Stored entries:

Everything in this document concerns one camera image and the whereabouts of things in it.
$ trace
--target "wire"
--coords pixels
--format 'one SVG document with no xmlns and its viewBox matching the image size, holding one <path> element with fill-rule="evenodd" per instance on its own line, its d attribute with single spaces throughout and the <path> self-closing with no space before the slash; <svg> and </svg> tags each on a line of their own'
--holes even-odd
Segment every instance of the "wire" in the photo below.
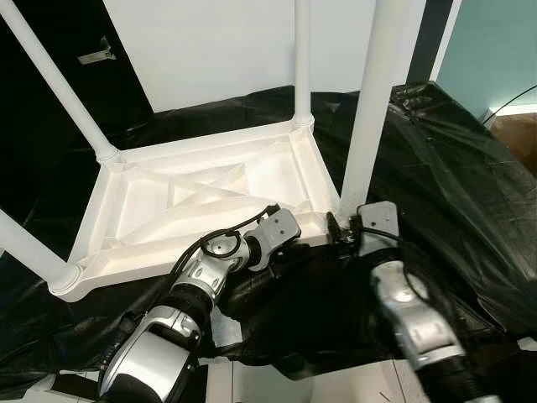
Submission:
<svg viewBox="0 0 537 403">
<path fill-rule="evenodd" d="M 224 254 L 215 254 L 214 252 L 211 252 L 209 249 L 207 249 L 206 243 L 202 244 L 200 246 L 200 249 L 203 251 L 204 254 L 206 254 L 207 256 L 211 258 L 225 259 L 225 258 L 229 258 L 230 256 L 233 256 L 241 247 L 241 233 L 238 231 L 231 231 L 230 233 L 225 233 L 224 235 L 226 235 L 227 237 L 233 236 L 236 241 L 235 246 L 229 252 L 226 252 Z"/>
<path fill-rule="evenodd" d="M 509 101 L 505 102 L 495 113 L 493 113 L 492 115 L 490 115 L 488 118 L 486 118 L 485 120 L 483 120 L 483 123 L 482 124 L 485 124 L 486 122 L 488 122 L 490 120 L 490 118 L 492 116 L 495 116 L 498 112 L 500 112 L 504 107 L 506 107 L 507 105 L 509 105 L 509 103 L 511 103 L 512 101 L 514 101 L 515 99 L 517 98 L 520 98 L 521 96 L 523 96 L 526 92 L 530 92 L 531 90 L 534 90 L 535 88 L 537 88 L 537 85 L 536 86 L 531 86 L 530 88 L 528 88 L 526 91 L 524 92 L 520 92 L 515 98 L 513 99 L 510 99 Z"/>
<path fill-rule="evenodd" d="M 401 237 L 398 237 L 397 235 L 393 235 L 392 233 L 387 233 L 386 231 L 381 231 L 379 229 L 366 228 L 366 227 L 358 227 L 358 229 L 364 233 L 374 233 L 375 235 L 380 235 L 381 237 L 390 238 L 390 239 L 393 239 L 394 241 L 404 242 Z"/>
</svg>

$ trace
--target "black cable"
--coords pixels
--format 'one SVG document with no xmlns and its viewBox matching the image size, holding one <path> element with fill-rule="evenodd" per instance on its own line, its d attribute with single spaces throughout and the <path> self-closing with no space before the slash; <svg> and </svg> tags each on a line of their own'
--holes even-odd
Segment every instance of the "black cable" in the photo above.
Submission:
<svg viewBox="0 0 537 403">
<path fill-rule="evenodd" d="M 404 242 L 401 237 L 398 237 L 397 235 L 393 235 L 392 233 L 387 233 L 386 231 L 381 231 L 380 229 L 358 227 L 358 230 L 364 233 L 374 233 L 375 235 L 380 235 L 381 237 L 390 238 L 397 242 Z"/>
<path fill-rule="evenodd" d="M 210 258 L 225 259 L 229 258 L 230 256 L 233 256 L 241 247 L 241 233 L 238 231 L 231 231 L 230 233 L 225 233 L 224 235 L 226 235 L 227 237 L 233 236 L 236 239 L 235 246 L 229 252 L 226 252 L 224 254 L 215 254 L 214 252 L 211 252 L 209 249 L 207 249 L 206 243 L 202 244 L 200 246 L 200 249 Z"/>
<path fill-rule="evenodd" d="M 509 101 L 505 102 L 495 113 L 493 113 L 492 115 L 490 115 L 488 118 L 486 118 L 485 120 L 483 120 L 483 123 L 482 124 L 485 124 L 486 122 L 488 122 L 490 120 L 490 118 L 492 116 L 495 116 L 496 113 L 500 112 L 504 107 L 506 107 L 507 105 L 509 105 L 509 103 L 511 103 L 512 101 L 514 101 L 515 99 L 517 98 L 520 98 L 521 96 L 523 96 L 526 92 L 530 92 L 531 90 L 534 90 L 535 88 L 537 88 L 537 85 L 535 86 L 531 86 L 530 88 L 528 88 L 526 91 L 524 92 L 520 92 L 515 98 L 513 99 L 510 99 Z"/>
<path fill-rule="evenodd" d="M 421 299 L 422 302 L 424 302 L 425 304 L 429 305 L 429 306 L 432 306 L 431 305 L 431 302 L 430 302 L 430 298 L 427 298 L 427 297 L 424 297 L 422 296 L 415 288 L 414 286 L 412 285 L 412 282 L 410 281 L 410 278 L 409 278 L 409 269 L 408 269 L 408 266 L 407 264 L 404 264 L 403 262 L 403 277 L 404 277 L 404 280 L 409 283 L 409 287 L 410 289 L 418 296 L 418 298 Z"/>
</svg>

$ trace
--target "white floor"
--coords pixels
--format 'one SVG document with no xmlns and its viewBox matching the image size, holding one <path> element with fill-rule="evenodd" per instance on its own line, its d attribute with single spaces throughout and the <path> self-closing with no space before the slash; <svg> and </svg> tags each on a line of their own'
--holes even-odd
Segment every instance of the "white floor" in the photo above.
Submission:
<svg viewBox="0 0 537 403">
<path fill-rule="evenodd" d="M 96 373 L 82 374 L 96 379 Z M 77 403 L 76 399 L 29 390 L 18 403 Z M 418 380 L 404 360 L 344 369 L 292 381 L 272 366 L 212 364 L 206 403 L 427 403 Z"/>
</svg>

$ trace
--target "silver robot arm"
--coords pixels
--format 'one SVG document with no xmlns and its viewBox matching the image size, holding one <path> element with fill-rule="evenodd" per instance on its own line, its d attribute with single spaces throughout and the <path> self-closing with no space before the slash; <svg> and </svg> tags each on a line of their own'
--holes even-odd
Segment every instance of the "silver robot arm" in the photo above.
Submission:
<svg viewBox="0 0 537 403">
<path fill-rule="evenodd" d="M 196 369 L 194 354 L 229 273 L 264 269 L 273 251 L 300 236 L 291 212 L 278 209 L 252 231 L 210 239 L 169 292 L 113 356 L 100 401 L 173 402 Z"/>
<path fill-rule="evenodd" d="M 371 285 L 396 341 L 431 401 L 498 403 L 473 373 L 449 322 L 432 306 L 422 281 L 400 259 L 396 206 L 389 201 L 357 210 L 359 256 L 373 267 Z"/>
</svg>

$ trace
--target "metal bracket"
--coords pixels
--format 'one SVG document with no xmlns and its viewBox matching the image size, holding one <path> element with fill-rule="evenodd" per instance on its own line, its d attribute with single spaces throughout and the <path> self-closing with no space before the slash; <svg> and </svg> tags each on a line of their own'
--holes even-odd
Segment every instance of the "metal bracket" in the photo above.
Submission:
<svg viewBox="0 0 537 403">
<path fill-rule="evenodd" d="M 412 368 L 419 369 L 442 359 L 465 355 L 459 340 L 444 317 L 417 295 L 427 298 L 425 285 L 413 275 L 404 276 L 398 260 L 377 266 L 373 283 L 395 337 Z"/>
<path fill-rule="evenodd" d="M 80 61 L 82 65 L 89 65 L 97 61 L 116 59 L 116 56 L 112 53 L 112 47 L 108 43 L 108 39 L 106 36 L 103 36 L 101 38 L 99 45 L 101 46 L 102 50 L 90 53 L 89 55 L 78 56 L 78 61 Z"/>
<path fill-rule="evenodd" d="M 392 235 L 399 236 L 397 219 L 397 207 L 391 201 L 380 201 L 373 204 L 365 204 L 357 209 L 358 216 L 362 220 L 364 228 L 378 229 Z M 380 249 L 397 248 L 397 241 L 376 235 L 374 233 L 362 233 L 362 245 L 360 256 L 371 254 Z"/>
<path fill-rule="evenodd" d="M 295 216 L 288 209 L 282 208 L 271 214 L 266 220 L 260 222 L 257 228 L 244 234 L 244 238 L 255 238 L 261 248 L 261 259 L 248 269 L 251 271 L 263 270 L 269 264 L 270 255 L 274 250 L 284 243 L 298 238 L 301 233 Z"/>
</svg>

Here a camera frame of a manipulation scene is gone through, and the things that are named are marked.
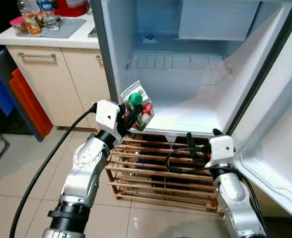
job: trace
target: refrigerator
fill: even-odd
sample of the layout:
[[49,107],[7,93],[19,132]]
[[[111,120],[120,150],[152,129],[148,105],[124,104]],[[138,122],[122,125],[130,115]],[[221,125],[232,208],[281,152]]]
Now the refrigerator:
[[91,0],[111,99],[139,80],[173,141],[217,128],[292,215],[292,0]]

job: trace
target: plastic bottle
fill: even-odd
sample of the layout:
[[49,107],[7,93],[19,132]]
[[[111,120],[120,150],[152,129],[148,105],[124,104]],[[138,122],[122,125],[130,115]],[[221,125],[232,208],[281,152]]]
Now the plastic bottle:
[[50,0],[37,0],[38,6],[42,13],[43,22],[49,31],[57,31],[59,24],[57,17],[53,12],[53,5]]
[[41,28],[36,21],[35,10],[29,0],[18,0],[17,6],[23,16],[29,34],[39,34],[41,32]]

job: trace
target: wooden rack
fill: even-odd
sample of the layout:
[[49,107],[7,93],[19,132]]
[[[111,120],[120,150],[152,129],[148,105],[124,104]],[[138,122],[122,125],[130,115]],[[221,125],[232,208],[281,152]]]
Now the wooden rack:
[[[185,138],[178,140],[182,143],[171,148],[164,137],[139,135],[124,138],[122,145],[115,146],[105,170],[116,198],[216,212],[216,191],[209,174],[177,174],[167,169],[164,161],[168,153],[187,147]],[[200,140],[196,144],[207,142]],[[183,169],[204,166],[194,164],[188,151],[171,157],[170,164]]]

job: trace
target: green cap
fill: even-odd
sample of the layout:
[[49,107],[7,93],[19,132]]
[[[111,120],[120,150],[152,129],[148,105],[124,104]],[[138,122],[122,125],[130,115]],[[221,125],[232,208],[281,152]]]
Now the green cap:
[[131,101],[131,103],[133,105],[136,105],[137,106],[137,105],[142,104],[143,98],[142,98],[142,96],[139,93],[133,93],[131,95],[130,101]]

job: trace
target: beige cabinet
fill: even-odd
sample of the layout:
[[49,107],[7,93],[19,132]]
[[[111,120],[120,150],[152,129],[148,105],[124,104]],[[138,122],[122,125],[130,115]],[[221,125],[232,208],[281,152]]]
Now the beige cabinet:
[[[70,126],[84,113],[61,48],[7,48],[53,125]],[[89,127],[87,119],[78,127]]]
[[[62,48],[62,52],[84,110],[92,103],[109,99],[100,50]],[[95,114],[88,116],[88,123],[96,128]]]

---

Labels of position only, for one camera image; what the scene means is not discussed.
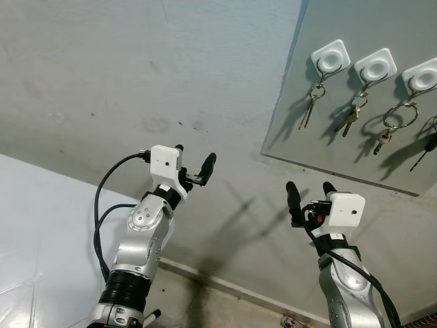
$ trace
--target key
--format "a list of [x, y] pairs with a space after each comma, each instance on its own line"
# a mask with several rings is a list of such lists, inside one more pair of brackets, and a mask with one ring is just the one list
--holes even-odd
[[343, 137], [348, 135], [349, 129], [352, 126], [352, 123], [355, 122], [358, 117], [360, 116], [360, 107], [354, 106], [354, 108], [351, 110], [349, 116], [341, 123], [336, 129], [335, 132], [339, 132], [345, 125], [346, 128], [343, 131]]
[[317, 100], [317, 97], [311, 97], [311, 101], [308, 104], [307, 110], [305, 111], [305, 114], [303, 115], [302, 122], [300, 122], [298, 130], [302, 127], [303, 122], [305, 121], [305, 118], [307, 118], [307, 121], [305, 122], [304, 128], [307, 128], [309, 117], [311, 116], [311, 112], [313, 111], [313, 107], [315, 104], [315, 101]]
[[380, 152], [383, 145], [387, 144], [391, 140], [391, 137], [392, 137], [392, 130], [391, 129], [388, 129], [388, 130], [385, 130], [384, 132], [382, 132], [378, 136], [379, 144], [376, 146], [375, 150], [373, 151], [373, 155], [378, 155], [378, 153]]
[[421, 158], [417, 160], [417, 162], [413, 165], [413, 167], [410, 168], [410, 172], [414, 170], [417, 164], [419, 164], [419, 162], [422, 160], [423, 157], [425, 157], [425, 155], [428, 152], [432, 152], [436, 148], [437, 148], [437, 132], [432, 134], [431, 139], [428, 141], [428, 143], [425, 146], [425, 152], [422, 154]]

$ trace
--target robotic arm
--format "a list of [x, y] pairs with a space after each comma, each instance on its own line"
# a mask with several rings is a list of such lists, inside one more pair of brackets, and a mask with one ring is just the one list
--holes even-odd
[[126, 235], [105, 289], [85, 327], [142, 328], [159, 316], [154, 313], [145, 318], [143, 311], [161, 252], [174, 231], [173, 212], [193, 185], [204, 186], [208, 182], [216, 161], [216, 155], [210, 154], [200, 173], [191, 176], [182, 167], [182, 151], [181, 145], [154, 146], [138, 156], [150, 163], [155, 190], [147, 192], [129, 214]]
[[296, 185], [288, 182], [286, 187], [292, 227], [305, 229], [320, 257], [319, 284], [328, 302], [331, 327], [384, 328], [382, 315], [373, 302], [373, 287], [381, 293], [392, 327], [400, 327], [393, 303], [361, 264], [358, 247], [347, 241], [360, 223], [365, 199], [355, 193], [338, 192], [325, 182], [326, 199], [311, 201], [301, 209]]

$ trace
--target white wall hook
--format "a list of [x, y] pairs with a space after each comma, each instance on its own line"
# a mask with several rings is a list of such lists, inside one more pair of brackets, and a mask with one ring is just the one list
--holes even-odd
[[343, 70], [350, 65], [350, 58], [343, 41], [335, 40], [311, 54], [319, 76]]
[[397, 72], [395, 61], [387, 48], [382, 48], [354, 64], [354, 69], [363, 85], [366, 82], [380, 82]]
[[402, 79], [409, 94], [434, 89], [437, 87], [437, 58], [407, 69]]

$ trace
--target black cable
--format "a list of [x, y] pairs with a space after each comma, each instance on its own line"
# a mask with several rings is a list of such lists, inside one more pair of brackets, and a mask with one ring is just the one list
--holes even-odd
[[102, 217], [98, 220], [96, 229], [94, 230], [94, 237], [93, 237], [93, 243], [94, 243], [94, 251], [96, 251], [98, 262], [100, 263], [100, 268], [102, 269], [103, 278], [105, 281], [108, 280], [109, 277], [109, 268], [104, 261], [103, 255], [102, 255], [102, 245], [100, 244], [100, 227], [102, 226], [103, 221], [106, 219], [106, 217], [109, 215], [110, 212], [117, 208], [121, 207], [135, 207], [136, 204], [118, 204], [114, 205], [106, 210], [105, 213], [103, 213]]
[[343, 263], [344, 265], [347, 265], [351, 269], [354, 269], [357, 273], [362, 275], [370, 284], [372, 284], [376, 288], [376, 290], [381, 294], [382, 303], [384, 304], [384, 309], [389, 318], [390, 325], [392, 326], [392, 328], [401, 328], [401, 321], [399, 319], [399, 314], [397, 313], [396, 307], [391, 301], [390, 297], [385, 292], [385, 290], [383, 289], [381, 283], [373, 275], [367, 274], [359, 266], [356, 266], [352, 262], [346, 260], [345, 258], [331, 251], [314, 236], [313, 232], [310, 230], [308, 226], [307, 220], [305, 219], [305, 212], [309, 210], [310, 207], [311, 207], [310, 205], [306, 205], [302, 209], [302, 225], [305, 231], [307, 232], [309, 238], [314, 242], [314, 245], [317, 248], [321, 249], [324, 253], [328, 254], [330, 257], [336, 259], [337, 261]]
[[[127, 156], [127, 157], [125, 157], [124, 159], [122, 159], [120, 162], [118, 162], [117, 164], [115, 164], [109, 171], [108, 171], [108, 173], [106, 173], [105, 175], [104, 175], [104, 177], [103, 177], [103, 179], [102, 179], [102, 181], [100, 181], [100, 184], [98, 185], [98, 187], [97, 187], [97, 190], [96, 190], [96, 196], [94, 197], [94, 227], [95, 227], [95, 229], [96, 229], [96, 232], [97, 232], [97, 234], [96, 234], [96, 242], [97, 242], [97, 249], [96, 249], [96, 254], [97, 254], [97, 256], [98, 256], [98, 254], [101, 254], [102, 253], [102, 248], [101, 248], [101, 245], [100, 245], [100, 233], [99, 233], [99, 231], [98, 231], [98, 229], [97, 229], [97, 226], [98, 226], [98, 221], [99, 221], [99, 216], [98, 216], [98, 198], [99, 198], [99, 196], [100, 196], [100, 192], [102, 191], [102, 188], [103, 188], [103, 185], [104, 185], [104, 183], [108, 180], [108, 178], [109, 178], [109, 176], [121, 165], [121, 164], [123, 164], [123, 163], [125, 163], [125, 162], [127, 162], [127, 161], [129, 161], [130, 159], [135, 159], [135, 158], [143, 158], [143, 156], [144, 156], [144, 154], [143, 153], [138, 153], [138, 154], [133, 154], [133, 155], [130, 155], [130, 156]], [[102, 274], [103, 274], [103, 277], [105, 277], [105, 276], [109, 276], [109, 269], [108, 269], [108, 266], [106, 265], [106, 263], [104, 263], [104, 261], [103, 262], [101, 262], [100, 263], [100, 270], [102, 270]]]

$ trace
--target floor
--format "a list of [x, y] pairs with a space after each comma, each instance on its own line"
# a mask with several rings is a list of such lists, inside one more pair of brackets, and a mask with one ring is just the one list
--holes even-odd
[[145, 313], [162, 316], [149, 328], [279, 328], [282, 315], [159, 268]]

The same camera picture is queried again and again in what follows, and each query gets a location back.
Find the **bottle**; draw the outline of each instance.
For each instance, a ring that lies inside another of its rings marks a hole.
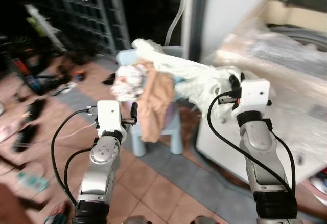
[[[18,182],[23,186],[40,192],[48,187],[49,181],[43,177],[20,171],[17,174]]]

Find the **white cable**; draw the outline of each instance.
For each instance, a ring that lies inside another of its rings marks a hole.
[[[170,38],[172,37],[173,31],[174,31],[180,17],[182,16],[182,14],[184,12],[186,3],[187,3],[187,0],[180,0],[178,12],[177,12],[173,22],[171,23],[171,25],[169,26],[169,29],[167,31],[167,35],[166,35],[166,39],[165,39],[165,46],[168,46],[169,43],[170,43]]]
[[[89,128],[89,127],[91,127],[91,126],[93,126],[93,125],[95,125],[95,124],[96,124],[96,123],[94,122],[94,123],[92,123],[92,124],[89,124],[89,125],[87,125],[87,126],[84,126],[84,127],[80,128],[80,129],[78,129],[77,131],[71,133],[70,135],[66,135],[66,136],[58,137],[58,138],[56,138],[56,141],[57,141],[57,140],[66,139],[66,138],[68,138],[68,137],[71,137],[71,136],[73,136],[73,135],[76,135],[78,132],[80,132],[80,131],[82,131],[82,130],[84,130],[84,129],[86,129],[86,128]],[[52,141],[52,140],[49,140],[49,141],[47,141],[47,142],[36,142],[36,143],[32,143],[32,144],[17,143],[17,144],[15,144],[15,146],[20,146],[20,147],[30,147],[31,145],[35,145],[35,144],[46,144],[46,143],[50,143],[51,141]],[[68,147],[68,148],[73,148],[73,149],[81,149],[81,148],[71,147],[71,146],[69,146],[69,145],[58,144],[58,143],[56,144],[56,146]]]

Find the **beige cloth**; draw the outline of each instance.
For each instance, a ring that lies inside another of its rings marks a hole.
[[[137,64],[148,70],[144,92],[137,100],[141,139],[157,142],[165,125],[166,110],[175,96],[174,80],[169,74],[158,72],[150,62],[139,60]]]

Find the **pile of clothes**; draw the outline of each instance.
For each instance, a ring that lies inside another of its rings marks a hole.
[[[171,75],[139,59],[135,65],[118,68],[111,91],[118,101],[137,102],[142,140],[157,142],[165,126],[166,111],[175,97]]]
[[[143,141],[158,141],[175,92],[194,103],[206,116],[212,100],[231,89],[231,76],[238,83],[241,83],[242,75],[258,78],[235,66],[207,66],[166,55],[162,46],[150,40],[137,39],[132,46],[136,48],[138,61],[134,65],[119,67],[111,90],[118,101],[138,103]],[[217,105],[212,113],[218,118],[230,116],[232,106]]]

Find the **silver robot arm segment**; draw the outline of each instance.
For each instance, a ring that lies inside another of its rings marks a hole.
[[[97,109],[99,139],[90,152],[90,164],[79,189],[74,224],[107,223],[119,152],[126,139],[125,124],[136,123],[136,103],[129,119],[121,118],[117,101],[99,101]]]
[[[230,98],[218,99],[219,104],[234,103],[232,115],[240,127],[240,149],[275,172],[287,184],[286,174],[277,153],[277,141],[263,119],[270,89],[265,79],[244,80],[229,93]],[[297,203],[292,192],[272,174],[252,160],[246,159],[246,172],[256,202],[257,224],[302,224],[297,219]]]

* * *

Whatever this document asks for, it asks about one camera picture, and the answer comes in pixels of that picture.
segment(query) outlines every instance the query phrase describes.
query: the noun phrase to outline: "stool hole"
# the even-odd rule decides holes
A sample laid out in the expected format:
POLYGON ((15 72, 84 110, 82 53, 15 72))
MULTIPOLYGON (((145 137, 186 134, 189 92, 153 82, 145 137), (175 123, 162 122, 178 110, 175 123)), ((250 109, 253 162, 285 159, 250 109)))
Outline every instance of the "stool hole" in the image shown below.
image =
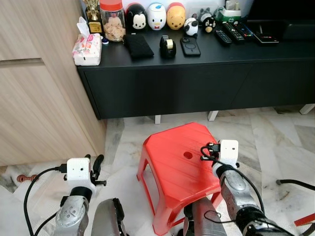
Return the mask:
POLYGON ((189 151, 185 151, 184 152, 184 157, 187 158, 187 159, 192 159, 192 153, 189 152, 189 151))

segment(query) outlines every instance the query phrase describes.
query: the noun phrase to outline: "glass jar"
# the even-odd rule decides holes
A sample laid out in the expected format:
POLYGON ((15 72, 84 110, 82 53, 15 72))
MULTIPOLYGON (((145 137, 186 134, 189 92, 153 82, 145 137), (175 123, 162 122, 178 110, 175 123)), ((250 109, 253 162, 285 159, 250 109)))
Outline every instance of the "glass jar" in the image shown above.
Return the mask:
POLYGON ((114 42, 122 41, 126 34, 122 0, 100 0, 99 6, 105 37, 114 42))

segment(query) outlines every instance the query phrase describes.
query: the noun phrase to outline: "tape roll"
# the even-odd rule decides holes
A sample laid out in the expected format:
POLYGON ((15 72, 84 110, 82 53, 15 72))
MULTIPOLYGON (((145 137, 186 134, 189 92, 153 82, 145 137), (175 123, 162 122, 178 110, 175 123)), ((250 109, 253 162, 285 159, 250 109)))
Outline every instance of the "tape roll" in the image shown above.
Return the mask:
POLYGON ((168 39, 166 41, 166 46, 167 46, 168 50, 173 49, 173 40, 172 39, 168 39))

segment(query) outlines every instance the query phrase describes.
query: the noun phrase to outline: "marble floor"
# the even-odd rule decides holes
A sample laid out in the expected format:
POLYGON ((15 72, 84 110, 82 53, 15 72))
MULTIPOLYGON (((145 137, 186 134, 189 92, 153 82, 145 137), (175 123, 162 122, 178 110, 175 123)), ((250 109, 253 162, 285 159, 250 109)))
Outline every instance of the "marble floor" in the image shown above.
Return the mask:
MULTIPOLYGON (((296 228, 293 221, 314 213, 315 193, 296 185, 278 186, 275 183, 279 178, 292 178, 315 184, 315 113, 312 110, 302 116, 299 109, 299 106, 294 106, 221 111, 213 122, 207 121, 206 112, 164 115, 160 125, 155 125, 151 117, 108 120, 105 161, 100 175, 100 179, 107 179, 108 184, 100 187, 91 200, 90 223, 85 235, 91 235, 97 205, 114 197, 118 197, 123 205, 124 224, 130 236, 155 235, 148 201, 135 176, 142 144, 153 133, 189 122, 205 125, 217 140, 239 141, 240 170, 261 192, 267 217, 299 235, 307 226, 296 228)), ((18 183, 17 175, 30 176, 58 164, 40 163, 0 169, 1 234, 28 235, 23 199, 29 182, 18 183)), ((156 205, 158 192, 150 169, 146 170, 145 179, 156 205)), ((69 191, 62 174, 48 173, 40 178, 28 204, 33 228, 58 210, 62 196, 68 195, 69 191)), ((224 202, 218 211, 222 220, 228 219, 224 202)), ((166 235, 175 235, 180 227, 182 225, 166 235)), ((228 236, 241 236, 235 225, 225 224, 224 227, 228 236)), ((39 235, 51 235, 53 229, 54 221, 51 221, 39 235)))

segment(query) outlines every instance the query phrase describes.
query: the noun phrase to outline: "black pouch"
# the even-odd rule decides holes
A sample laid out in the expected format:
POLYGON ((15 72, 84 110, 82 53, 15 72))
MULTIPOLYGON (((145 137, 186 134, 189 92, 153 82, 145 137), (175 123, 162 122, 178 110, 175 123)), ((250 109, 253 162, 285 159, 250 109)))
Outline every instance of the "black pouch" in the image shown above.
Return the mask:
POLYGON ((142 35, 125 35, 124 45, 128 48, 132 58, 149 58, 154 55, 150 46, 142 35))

§ **Exercise objective**
What lines of the data contain the string "things"? List them.

§ **Solution to this exercise**
Everything in this document concerns one camera image and the whereabouts of things in it.
Here a camera frame of a manipulation scene is gone through, and the things that are named are marked.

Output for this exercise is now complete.